Top of Record excerpts

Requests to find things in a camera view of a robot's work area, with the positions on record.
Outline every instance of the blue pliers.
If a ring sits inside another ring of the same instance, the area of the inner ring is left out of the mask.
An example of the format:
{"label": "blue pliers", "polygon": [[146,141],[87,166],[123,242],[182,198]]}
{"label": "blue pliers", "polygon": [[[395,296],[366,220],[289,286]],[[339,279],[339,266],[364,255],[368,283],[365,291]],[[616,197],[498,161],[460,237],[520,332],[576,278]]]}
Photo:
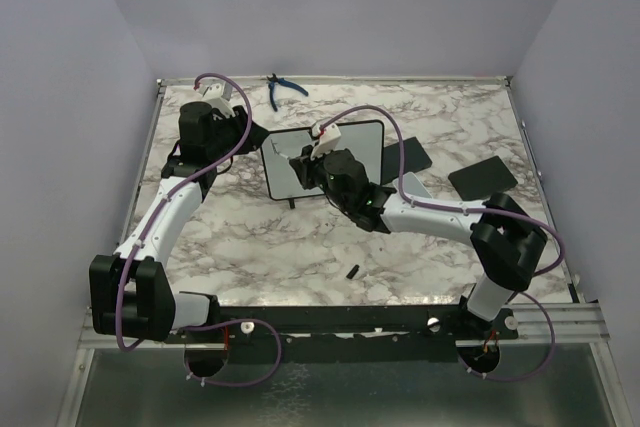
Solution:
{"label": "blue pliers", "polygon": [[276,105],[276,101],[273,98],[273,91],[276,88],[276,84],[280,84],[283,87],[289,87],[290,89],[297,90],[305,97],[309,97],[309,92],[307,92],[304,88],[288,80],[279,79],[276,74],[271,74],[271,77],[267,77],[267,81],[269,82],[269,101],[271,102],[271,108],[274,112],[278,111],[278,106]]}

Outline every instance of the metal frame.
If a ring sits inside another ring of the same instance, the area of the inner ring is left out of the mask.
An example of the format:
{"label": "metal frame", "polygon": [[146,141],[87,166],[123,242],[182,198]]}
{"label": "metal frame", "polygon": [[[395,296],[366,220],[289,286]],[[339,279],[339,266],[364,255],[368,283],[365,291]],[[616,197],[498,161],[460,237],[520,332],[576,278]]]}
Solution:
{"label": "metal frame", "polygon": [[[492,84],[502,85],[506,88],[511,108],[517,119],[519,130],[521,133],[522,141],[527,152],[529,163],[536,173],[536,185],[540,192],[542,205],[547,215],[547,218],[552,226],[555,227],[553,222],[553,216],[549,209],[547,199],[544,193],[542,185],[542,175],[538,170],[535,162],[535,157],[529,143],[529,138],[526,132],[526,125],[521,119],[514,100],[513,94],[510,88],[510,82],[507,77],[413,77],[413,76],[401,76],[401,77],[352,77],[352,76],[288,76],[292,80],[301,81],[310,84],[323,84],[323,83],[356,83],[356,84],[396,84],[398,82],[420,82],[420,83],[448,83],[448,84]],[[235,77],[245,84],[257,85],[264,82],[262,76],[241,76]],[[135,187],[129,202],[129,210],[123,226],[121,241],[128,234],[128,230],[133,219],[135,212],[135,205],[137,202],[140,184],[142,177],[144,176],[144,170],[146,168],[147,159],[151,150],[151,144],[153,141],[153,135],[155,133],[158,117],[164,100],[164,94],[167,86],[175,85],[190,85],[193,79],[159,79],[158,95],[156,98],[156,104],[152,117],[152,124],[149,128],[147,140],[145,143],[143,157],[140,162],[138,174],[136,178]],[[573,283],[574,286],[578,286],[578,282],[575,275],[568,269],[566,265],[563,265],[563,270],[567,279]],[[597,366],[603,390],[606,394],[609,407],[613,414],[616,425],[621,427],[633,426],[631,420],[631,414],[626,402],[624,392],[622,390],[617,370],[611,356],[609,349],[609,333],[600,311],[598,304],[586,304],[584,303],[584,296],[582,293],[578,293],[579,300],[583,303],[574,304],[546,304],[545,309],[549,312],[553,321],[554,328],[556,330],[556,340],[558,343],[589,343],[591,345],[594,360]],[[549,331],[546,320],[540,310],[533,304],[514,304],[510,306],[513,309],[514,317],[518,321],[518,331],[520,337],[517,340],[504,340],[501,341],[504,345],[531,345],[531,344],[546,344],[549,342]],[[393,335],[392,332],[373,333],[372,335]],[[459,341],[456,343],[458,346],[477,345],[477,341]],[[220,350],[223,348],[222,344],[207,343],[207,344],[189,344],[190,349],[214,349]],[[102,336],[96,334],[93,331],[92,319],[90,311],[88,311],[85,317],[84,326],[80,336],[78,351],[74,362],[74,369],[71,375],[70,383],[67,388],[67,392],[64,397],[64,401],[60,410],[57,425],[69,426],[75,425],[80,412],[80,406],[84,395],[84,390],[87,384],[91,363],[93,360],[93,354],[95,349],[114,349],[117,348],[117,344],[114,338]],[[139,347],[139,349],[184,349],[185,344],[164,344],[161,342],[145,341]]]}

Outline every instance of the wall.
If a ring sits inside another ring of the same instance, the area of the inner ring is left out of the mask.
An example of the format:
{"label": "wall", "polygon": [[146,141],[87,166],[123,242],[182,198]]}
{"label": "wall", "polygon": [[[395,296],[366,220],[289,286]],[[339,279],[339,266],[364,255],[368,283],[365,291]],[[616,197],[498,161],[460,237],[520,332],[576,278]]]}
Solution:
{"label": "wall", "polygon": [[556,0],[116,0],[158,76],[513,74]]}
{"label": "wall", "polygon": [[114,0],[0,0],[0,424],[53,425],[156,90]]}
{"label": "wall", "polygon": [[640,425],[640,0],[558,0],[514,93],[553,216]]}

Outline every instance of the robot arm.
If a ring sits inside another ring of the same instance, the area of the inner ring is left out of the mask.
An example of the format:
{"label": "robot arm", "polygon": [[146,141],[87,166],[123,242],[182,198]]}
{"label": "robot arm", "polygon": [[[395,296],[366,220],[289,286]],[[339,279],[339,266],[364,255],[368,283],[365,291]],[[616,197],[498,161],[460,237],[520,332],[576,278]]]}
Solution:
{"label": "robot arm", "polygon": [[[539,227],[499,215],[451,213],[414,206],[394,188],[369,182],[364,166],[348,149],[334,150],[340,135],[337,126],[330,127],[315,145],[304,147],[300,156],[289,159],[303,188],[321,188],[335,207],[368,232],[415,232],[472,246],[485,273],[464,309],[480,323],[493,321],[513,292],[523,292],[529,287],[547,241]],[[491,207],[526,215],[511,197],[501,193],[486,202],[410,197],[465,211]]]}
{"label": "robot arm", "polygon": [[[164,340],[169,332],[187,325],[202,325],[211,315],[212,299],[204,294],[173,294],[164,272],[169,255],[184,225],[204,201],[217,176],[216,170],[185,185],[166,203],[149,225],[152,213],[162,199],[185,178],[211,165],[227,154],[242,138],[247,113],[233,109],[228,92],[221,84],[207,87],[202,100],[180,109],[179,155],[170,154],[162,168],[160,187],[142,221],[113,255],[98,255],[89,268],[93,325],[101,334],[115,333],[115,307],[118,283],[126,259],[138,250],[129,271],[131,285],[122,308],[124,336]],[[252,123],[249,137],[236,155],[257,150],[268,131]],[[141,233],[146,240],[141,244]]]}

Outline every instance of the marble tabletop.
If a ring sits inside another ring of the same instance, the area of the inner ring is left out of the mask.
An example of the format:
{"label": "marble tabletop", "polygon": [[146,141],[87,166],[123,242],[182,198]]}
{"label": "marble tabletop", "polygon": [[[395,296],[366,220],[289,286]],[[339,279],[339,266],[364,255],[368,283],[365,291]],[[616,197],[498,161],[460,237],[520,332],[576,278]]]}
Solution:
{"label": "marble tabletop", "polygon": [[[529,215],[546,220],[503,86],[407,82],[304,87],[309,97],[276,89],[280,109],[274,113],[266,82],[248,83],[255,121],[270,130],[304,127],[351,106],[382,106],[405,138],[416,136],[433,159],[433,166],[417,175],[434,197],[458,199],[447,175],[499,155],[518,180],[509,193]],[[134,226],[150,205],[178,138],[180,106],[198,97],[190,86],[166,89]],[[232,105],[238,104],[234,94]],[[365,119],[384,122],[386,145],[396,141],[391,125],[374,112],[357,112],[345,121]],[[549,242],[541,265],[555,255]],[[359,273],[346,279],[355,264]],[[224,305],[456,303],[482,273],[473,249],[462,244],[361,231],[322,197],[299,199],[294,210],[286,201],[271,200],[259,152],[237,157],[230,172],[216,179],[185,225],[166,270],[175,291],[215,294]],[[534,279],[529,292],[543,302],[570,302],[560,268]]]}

Bottom of Record excerpts

**Problem description**
In the answer, the data should reappear exactly, with no pictures.

**Expected answer**
Requests to find things in a camera view of a robot's work area, with the positions on record.
Outline every instance of the blue pliers.
If a ring sits inside another ring of the same instance, the area of the inner ring is left out of the mask.
An example of the format:
{"label": "blue pliers", "polygon": [[146,141],[87,166],[123,242],[182,198]]}
{"label": "blue pliers", "polygon": [[[395,296],[366,220],[289,286]],[[339,279],[339,266],[364,255],[368,283],[365,291]],[[616,197],[498,161],[460,237],[520,332],[576,278]]]}
Photo:
Solution:
{"label": "blue pliers", "polygon": [[276,105],[276,101],[273,98],[273,91],[276,88],[276,84],[280,84],[283,87],[289,87],[290,89],[297,90],[305,97],[309,97],[309,92],[307,92],[304,88],[288,80],[279,79],[276,74],[271,74],[271,77],[267,77],[267,81],[269,82],[269,101],[271,102],[271,108],[274,112],[278,111],[278,106]]}

Outline every instance of the metal frame.
If a ring sits inside another ring of the same instance, the area of the inner ring is left out of the mask.
An example of the format:
{"label": "metal frame", "polygon": [[146,141],[87,166],[123,242],[182,198]]}
{"label": "metal frame", "polygon": [[[395,296],[366,220],[289,286]],[[339,279],[339,266],[364,255],[368,283],[365,291]],[[616,197],[498,161],[460,237],[520,332],[576,278]]]}
Solution:
{"label": "metal frame", "polygon": [[[492,84],[502,85],[506,88],[511,108],[517,119],[519,130],[521,133],[522,141],[527,152],[529,163],[536,173],[536,185],[540,192],[542,205],[547,215],[547,218],[552,226],[555,227],[553,222],[553,216],[549,209],[547,199],[544,193],[542,185],[542,175],[538,170],[535,162],[535,157],[529,143],[529,138],[526,132],[526,125],[521,119],[514,100],[513,94],[510,88],[510,82],[507,77],[413,77],[413,76],[401,76],[401,77],[352,77],[352,76],[288,76],[292,80],[301,81],[310,84],[323,84],[323,83],[356,83],[356,84],[396,84],[398,82],[420,82],[420,83],[448,83],[448,84]],[[235,77],[245,84],[257,85],[264,82],[262,76],[241,76]],[[135,187],[129,202],[129,210],[123,226],[121,241],[128,234],[128,230],[133,219],[135,212],[135,205],[137,202],[140,184],[142,177],[144,176],[144,170],[146,168],[147,159],[151,150],[151,144],[153,141],[153,135],[155,133],[158,117],[164,100],[164,94],[167,86],[175,85],[190,85],[193,79],[159,79],[158,95],[156,98],[156,104],[152,117],[152,124],[149,128],[147,140],[145,143],[143,157],[140,162],[138,174],[136,178]],[[573,283],[574,286],[578,286],[578,282],[575,275],[568,269],[566,265],[563,265],[563,270],[567,279]],[[597,366],[603,390],[606,394],[609,407],[613,414],[616,425],[621,427],[633,426],[631,420],[631,414],[626,402],[624,392],[622,390],[617,370],[611,356],[609,349],[609,333],[600,311],[598,304],[586,304],[584,303],[584,296],[582,293],[578,293],[579,300],[583,303],[574,304],[546,304],[545,309],[549,312],[553,321],[554,328],[556,330],[556,340],[558,343],[589,343],[591,345],[594,360]],[[549,331],[546,320],[540,310],[533,304],[514,304],[510,306],[513,309],[514,317],[518,321],[518,331],[520,337],[517,340],[504,340],[501,341],[504,345],[531,345],[531,344],[546,344],[549,342]],[[393,335],[392,332],[373,333],[372,335]],[[459,341],[456,343],[458,346],[477,345],[477,341]],[[220,350],[223,348],[222,344],[207,343],[207,344],[189,344],[190,349],[214,349]],[[102,336],[96,334],[93,331],[92,319],[90,311],[88,311],[85,317],[84,326],[80,336],[78,351],[74,362],[74,369],[71,375],[70,383],[67,388],[67,392],[64,397],[64,401],[60,410],[57,425],[69,426],[75,425],[80,412],[80,406],[84,395],[84,390],[87,384],[91,363],[93,360],[93,354],[95,349],[114,349],[117,348],[117,344],[114,338]],[[139,347],[139,349],[184,349],[185,344],[164,344],[161,342],[145,341]]]}

Outline every instance of the wall.
If a ring sits inside another ring of the same instance, the area of the inner ring is left out of the mask.
An example of the format:
{"label": "wall", "polygon": [[146,141],[87,166],[123,242],[182,198]]}
{"label": "wall", "polygon": [[[395,296],[366,220],[289,286]],[[339,279],[339,266],[364,255],[368,283],[365,291]],[[616,197],[498,161],[460,237],[520,332],[576,278]]]}
Solution:
{"label": "wall", "polygon": [[556,0],[116,0],[158,76],[513,74]]}
{"label": "wall", "polygon": [[114,0],[0,0],[0,424],[53,425],[156,90]]}
{"label": "wall", "polygon": [[640,425],[640,0],[558,0],[514,93],[553,216]]}

Outline every instance of the robot arm.
If a ring sits inside another ring of the same instance, the area of the inner ring is left out of the mask.
An example of the format:
{"label": "robot arm", "polygon": [[146,141],[87,166],[123,242],[182,198]]}
{"label": "robot arm", "polygon": [[[395,296],[366,220],[289,286]],[[339,279],[339,266],[364,255],[368,283],[365,291]],[[616,197],[498,161],[460,237],[520,332],[576,278]]]}
Solution:
{"label": "robot arm", "polygon": [[[539,227],[499,215],[451,213],[414,206],[394,188],[369,182],[364,166],[348,149],[334,150],[340,135],[337,126],[330,127],[315,145],[304,147],[300,156],[289,159],[303,188],[321,188],[335,207],[368,232],[415,232],[472,246],[485,273],[464,309],[480,323],[493,321],[513,292],[523,292],[529,287],[547,241]],[[491,207],[526,215],[511,197],[501,193],[486,202],[410,197],[465,211]]]}
{"label": "robot arm", "polygon": [[[164,340],[169,332],[187,325],[202,325],[211,315],[212,299],[204,294],[173,294],[164,272],[169,255],[184,225],[204,201],[217,176],[216,170],[185,185],[166,203],[149,225],[152,213],[162,199],[185,178],[211,165],[227,154],[242,138],[247,113],[233,109],[228,92],[221,84],[207,87],[202,100],[180,109],[179,155],[170,154],[162,168],[160,187],[142,221],[113,255],[98,255],[89,268],[93,325],[101,334],[115,333],[115,307],[118,283],[126,259],[138,250],[129,271],[131,285],[122,308],[124,336]],[[252,123],[249,137],[236,155],[257,150],[268,131]],[[141,233],[146,240],[141,244]]]}

Outline every instance of the marble tabletop.
If a ring sits inside another ring of the same instance, the area of the inner ring is left out of the mask.
An example of the format:
{"label": "marble tabletop", "polygon": [[146,141],[87,166],[123,242],[182,198]]}
{"label": "marble tabletop", "polygon": [[[395,296],[366,220],[289,286]],[[339,279],[339,266],[364,255],[368,283],[365,291]],[[616,197],[498,161],[460,237],[520,332],[576,278]]]}
Solution:
{"label": "marble tabletop", "polygon": [[[529,215],[546,220],[503,86],[407,82],[304,87],[309,97],[276,89],[280,109],[274,113],[266,82],[248,83],[255,121],[270,130],[304,127],[351,106],[382,106],[405,138],[416,136],[433,159],[433,166],[417,175],[434,197],[458,199],[447,175],[499,155],[518,180],[509,193]],[[134,226],[150,205],[178,138],[180,106],[198,97],[190,86],[166,89]],[[232,105],[238,104],[234,94]],[[365,119],[384,122],[386,145],[396,141],[391,125],[374,112],[357,112],[345,121]],[[549,242],[541,265],[555,255]],[[359,273],[346,279],[355,264]],[[224,305],[456,303],[482,273],[473,249],[462,244],[361,231],[322,197],[299,199],[294,210],[286,201],[271,200],[259,152],[237,157],[230,172],[216,179],[185,225],[166,270],[175,291],[215,294]],[[534,279],[529,292],[543,302],[570,302],[560,268]]]}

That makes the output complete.